PROMPT: Only lines with the string "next" should be returned from the data below.

• • •

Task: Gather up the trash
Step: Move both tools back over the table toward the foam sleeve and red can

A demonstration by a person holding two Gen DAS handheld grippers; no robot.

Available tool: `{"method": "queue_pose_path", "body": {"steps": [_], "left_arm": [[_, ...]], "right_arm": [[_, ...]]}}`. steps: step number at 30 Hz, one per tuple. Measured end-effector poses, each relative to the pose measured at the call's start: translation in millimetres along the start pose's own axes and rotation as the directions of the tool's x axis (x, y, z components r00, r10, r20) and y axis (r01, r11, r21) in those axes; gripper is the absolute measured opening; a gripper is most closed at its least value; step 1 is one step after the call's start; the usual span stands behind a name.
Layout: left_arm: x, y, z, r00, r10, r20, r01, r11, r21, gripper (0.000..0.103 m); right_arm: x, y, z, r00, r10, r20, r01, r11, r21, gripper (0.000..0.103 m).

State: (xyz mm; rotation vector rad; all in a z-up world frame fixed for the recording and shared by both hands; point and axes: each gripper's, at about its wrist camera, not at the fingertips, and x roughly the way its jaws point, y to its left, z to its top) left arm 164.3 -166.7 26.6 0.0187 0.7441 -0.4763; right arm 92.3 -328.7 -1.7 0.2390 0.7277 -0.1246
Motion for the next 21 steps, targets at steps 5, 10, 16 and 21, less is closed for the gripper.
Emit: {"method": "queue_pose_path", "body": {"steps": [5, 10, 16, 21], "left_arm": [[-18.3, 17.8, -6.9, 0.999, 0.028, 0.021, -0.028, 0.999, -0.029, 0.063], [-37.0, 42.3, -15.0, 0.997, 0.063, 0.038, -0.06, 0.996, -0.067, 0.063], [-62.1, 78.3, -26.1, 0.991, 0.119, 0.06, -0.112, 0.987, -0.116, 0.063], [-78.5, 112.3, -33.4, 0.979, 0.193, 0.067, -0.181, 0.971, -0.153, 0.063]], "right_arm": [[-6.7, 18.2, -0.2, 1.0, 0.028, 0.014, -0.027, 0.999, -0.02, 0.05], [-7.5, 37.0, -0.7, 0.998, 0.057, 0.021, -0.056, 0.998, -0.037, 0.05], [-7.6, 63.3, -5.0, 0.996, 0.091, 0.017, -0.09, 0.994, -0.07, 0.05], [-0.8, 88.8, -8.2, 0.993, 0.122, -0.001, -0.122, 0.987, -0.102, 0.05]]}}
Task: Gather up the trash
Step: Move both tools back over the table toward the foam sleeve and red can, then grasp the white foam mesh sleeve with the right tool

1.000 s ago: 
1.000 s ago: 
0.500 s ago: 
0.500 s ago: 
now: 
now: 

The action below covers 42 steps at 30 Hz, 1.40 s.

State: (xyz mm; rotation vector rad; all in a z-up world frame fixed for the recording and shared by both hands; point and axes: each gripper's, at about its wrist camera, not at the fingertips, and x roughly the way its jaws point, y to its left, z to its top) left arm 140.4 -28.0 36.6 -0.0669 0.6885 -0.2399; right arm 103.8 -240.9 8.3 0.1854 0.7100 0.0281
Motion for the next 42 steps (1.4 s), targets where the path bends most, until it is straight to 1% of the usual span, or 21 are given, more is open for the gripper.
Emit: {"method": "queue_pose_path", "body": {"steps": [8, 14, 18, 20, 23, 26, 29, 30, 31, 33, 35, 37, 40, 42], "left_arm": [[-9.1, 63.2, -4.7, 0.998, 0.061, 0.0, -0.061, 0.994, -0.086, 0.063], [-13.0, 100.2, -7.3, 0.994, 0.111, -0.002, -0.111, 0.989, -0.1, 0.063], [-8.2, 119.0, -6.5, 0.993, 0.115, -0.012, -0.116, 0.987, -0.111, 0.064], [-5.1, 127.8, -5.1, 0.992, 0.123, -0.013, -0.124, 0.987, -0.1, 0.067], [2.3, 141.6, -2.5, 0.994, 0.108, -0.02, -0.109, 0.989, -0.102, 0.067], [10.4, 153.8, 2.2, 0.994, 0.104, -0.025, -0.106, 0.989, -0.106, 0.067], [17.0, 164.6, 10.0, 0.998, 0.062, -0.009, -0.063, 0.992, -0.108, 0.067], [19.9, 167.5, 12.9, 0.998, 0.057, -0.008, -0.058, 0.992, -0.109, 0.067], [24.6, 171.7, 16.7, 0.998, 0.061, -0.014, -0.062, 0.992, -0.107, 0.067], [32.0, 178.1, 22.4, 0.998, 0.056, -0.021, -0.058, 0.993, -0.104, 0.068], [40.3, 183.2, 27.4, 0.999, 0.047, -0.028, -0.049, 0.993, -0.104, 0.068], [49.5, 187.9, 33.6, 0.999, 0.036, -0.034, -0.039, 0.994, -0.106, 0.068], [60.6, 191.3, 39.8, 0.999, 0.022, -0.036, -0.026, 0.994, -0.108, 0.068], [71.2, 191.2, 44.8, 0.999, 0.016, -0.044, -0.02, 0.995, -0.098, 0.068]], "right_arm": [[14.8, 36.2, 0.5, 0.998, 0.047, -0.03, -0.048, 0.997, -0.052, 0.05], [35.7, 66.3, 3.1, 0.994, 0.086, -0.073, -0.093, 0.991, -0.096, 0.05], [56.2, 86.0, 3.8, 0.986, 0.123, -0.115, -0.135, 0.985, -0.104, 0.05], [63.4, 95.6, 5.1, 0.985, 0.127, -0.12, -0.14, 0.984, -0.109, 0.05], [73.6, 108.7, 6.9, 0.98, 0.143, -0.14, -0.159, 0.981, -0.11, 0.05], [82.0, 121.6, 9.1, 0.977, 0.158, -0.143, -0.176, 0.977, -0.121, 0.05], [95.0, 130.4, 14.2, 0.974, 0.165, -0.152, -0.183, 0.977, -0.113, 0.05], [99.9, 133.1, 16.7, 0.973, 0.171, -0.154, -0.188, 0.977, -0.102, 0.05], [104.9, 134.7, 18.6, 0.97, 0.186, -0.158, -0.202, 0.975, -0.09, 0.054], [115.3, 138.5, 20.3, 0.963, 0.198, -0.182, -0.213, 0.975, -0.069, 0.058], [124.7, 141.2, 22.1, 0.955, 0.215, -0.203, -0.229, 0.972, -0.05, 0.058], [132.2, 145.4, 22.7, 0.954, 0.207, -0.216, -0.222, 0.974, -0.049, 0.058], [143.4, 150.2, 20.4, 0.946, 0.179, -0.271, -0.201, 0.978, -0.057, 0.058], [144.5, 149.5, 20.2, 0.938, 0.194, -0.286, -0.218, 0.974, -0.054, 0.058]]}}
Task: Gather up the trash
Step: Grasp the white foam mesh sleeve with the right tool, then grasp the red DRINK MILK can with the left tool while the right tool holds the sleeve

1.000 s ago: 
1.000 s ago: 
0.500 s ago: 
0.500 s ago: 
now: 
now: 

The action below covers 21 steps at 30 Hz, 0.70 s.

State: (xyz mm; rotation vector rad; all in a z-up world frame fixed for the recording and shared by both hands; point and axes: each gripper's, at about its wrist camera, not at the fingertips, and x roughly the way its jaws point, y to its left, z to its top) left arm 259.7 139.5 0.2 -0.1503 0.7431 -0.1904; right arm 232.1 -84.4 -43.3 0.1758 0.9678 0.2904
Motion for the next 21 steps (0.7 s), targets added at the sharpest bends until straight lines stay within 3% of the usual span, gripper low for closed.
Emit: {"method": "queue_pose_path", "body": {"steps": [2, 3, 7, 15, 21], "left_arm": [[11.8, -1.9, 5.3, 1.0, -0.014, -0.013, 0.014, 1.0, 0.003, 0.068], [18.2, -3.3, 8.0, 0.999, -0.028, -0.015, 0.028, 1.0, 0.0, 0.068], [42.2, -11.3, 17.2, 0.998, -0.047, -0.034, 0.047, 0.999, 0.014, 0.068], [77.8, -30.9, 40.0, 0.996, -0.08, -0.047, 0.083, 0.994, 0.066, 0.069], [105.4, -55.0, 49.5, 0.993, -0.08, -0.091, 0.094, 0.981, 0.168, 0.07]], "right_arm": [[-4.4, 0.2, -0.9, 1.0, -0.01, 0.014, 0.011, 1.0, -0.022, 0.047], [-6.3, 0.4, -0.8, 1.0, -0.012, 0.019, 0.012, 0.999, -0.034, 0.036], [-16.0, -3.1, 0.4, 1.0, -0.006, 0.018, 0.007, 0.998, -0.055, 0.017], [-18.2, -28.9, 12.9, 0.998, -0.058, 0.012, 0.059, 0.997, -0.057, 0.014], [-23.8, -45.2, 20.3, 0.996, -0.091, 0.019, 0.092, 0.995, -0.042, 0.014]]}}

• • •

REPLY:
Motion for the next 21 steps, targets at steps 5, 10, 16 and 21, less is closed for the gripper.
Motion for the next 42 steps (1.4 s), targets where the path bends most, until it is straight to 1% of the usual span, or 21 are given, more is open for the gripper.
Motion for the next 21 steps (0.7 s), targets added at the sharpest bends until straight lines stay within 3% of the usual span, gripper low for closed.

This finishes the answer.